Connections to a wider community also take new forms with video on demand. For instance, Shudder invites subscribers to write short film reviews—in practice mostly cursory but occasionally incisive—while Arrow Player assumes the position of an authority guiding you through genre cinema, featuring more detailed film descriptions alongside playlists curated by filmmakers. Occasionally on Arrow Player you’ll find a film with a description proudly proclaiming that it was once branded a video nasty and banned in the UK. Curiously, such titles are not currently included on Arrow Player’s “Ban This Sick Filth presents: Moral Outrage” playlist (but documentary Video Nasties: Moral Panic, Censorship & Videotape is!). Horror’s thorny history on home video is still honoured in the streaming present, although it’s just one among many threads available to trace across playlists and platforms.

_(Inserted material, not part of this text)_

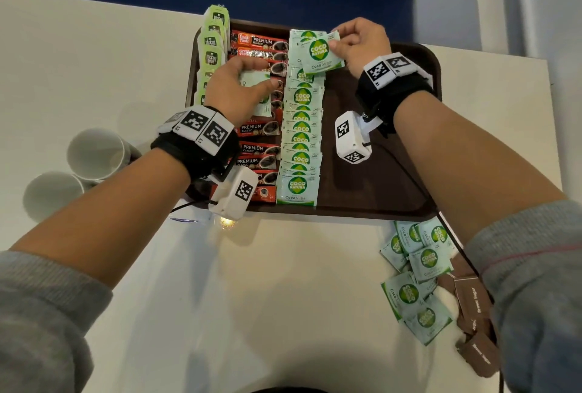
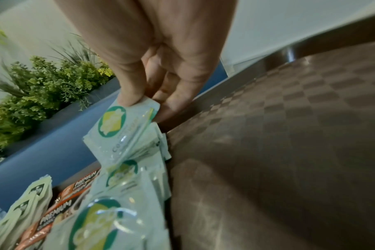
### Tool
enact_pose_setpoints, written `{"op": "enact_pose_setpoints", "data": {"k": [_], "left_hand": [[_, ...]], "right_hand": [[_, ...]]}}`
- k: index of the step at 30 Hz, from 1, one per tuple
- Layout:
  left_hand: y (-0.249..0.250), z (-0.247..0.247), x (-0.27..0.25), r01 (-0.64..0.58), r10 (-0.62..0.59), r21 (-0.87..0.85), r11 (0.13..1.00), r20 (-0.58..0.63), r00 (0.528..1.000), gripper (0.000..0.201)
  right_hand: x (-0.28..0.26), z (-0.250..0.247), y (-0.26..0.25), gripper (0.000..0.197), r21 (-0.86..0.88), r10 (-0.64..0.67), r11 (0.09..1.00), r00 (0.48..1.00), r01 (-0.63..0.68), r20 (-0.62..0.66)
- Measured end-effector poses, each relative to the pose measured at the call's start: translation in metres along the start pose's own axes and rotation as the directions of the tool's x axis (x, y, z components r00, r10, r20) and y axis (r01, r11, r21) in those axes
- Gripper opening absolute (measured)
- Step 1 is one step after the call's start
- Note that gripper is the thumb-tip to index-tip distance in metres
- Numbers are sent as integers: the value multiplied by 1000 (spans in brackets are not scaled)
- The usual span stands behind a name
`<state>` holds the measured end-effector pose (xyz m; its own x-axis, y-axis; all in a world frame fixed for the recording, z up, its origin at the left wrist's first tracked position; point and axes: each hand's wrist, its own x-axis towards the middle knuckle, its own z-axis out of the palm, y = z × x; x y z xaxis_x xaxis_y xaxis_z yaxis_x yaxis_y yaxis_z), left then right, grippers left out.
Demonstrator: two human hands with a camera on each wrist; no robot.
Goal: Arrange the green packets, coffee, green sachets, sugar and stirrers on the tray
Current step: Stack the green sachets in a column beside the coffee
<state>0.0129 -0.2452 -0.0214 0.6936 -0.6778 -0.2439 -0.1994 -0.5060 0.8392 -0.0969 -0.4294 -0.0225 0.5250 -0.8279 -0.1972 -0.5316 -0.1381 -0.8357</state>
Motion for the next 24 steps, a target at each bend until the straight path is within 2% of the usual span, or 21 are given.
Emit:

Ultimately, home video horror communities now primarily reside online. For lots of fans, physical formats are still alive and well; the DVDs and Blu-rays that fill my shelves may be cumbersome but are repositories of both film and personal history that, unlike a film on a streaming platform, can’t just suddenly disappear from the library. Yet whatever format or platform you’re watching on, you can connect with likeminded fans in virtual spaces like social media or blogs, similarly to how earlier audiences exchanged recommendations with video store clerks. One factor that persists, from the shop floor to the online message board and amidst all the other changes that have occurred since horror became a home video staple over four decades ago, is that, despite all the ghastly films into which they immerse themselves, horror fans are typically the loveliest people. Far from corrupting society, horror on home video has cultivated film cultures, built communities and can offer a sense of belonging even when you’re home alone at the witching hour, the only light coming from ghoulish images on your television.